Exercise
Repeat the records below exactly, leaving out every picture.

*** Opening Input data ***

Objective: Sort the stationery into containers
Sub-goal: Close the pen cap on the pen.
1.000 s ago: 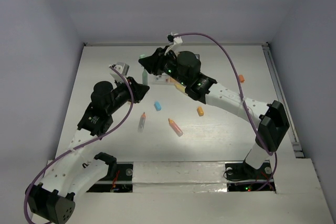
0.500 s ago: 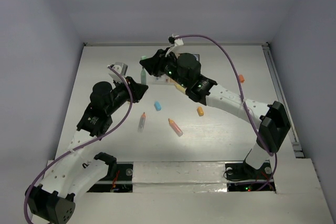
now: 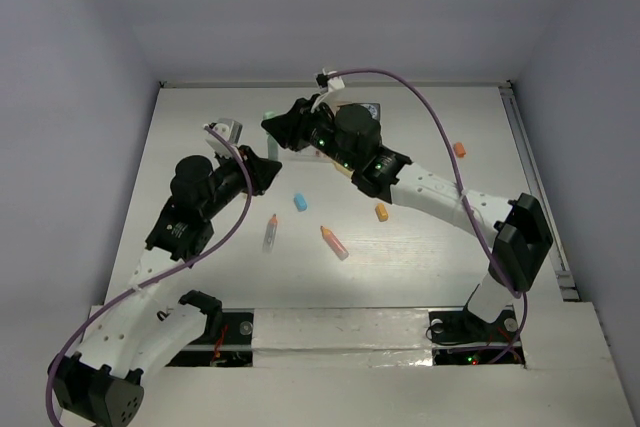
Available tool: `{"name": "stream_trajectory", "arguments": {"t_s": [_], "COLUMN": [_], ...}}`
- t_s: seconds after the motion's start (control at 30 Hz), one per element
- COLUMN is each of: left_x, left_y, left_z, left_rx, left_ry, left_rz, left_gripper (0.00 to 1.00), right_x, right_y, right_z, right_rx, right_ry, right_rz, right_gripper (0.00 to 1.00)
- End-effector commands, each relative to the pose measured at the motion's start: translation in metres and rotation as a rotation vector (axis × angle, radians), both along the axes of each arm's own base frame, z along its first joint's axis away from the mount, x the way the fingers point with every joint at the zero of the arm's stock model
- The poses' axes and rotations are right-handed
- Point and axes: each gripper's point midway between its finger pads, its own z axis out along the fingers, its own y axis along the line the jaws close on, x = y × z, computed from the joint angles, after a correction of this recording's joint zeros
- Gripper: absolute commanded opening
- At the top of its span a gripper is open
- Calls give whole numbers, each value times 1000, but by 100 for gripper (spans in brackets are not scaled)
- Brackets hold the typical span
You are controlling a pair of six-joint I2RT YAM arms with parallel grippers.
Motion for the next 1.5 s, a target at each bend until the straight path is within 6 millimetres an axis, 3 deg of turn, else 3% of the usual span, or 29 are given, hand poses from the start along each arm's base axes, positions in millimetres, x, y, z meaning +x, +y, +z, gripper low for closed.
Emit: {"name": "stream_trajectory", "arguments": {"t_s": [0.0, 0.33, 0.63, 0.73, 0.87, 0.97, 1.0, 1.13, 1.47], "left_x": [5, 4, 8, 10, 15, 20, 21, 27, 42], "left_y": [9, 24, 30, 33, 35, 35, 37, 36, 30], "left_z": [36, 54, 75, 81, 89, 99, 110, 137, 189], "left_rx": [-54, -114, -175, -164, -146, -139, -142, -158, -223], "left_ry": [-105, -140, -187, -200, -219, -239, -262, -304, -388], "left_rz": [50, 144, 189, 207, 223, 229, 235, 243, 258], "left_gripper": [0, 0, 0, 0, 0, 0, 0, 0, 0], "right_x": [-10, -24, -57, -63, -74, -88, -91, -110, -141], "right_y": [2, 11, 15, 11, 5, 5, 4, -1, -6], "right_z": [8, -16, -15, -18, -41, -60, -65, -113, -157], "right_rx": [34, 23, 93, 80, 18, -18, -26, -87, -95], "right_ry": [-27, 10, 73, 91, 139, 179, 191, 279, 384], "right_rz": [7, 16, 110, 123, 151, 197, 207, 232, 276], "right_gripper": [18, 18, 17, 10, 0, 0, 0, 0, 0]}}
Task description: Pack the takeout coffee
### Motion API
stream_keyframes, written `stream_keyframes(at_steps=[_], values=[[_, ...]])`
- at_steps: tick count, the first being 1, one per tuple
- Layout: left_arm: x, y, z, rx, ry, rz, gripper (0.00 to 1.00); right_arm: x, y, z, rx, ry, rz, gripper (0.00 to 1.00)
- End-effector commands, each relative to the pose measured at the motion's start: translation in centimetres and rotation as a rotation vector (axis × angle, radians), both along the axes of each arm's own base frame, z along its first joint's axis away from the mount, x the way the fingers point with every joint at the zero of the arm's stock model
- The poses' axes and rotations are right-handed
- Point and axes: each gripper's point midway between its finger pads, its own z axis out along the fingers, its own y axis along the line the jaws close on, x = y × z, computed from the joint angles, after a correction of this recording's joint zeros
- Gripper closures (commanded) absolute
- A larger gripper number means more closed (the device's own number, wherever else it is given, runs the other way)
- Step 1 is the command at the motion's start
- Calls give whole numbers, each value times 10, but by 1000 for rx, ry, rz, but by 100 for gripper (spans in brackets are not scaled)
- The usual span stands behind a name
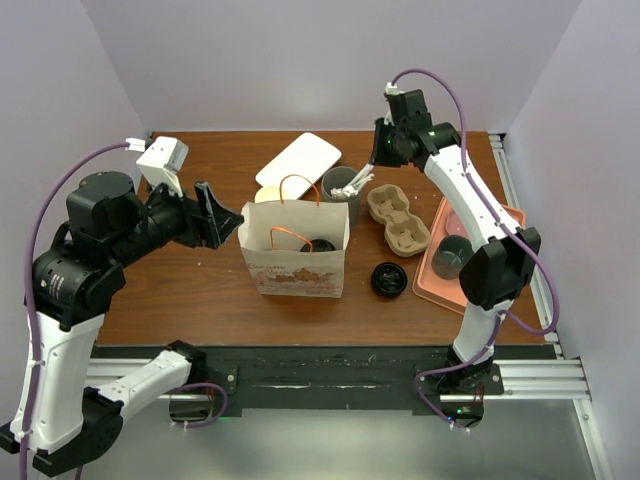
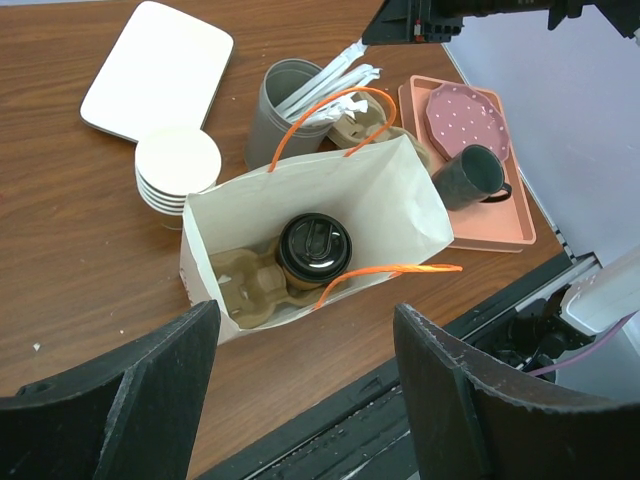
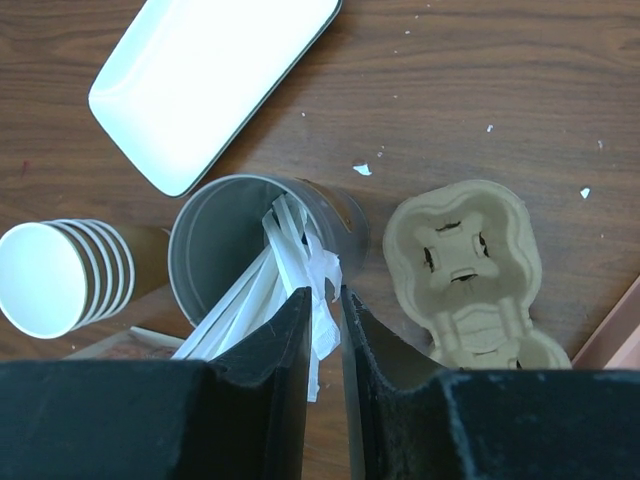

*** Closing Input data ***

Response box
Objective: Sort the stationery into containers
Sub-goal: Close the pen cap on the pen.
1.000 s ago: 
0.500 s ago: 
now: 
Available tool: `{"name": "stream_trajectory", "arguments": {"t_s": [_], "COLUMN": [_], ...}}`
- t_s: seconds after the motion's start (control at 30 Hz), one per element
- COLUMN is each of: left_x, left_y, left_z, left_rx, left_ry, left_rz, left_gripper (0.00 to 1.00), right_x, right_y, right_z, right_rx, right_ry, right_rz, right_gripper (0.00 to 1.00)
- End-effector commands, each relative to the pose measured at the motion's start: translation in metres and rotation as a rotation vector (axis × angle, radians), both along the axes of each arm's own base frame, z along its first joint's axis away from the mount, x the way the fingers point with every joint at the zero of the arm's stock model
- The poses' axes and rotations are right-handed
- Point and axes: each gripper's point midway between its finger pads, its own z axis out along the fingers, its own y axis along the line the jaws close on, x = y × z, computed from the joint angles, after a correction of this recording's joint zeros
- Gripper: absolute commanded opening
- At the top of its span a gripper is open
- Calls give whole numbers, each value times 1000, but by 100 for gripper (spans in brackets are not scaled)
- Brackets hold the typical span
You are controlling a pair of six-joint I2RT YAM arms with parallel grippers.
Motion for the next 1.5 s, a target at each bend until the straight path is within 6 millimetres an axis, 3 deg of turn, else 3% of the usual span, or 29 are given, hand poses from the start along each arm's base axes, positions in millimetres, x, y, z meaning +x, +y, +z, gripper low for closed.
Emit: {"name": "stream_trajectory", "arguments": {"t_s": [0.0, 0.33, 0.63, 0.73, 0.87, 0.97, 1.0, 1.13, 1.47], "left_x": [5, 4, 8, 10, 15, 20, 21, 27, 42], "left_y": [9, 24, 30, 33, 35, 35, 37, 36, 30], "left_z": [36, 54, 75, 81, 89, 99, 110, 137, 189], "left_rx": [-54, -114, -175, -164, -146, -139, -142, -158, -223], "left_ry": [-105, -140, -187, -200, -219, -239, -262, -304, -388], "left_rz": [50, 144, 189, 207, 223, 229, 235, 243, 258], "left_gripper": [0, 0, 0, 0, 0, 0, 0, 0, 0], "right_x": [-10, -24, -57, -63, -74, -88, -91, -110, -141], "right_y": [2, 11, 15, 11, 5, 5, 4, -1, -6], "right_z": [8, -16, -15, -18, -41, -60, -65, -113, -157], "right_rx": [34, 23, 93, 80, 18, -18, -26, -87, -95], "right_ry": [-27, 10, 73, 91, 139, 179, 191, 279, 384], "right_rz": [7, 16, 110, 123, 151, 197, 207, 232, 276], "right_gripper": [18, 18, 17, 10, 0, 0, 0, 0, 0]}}
Task description: Pack the takeout coffee
### Motion API
stream_keyframes, written `stream_keyframes(at_steps=[_], values=[[_, ...]])`
- at_steps: tick count, the first being 1, one per tuple
- Layout: left_arm: x, y, z, rx, ry, rz, gripper (0.00 to 1.00); right_arm: x, y, z, rx, ry, rz, gripper (0.00 to 1.00)
- End-effector commands, each relative to the pose measured at the motion's start: translation in centimetres and rotation as a rotation vector (axis × angle, radians), both along the axes of each arm's own base frame, z along its first joint's axis away from the mount, x the way the fingers point with every joint at the zero of the arm's stock model
- The poses' axes and rotations are right-handed
- Point and axes: each gripper's point midway between its finger pads, its own z axis out along the fingers, its own y axis along the line the jaws close on, x = y × z, computed from the joint angles, after a correction of this recording's joint zeros
- Gripper closures (commanded) absolute
- A larger gripper number means more closed (the device's own number, wherever else it is given, runs the other way)
- Step 1 is the command at the motion's start
- Calls give whole numbers, each value times 10, but by 1000 for rx, ry, rz, but by 100 for gripper (spans in brackets are not scaled)
- The usual span stands behind a name

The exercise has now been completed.